|Father Robert Baron|
Forgiveness means that you never give up on a person. You want what is best for them, you want them redeemed. You don't have to seethe with hatred and wish for vengance. I was so stoked by this homily.
Anger and forgiveness have a lot to do with weight loss. There was a popular self-help book in the 90s called "It's not what you're eating, it's what's eating you." Spiritual sickness tends to manifest itself on our bodies. We smoke, drink coffee, have a beer or two, and scream at people on the highway. Fat people eat! They eat their anger and suppress it, well at least I have. I have not thought anger, disappointment, or frustration to be appropriate for "a young lady" or "a Christian," so I've ignored the anger and eaten something to make myself feel better with a shot of serotonin in the form of something tasty.
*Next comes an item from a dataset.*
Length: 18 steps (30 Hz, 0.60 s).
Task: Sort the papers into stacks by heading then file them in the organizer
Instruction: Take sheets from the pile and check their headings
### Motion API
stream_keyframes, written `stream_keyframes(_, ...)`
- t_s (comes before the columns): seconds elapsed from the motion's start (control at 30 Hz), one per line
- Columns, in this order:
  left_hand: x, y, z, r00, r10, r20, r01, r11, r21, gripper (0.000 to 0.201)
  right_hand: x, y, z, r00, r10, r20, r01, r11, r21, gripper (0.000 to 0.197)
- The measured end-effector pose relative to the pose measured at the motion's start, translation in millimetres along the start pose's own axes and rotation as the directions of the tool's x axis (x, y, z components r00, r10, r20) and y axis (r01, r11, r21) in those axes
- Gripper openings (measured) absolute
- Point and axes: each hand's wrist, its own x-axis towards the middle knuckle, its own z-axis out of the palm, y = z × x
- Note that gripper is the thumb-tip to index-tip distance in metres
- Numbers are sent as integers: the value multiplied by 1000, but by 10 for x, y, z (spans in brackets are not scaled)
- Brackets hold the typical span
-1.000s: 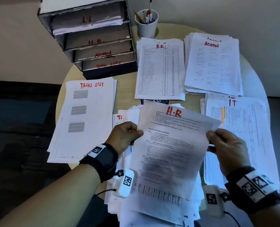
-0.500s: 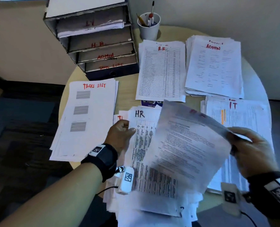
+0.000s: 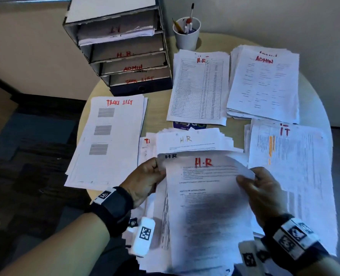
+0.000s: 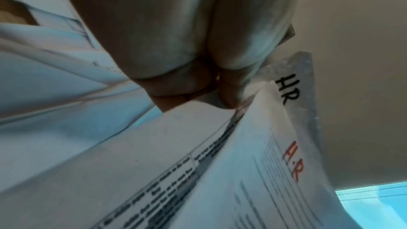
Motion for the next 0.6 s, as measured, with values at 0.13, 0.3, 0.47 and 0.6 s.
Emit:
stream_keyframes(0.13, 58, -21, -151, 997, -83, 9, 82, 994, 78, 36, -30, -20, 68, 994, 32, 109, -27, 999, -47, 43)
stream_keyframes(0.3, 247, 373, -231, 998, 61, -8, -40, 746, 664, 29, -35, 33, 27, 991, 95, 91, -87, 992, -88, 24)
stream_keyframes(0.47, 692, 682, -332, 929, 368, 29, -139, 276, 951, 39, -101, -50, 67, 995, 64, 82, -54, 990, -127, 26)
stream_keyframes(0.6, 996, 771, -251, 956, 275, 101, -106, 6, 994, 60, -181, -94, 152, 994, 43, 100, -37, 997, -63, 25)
The problem with self-help books is that their ideas tend to flame out when we try them. We try meditation and relaxation for a while, but we go back to old habits. The cool thing about living the Ancient faith of Orthodoxy is that falling off the wagon is built in. Confession works hand-in-hand with the rhythm of the liturgical year. Fasting, feasting, preparing, preparing to prepare preparing, and remembering are all done with food and exercise in mind. There's even the practice of liturgical squat-thrusts in the form of full metanias during the prayers of Saint Ephraim during Great Lent! Here is a Canadian monk discussing the prayer. After each phrase of the prayer, a full prostration is performed. This prostration is like a very slow squat-thrust (cross yourself, bow to your knees, get on all fours, place forehead on the ground.) The prayer of Saint Ephraim is said several times in each service during Great Lent.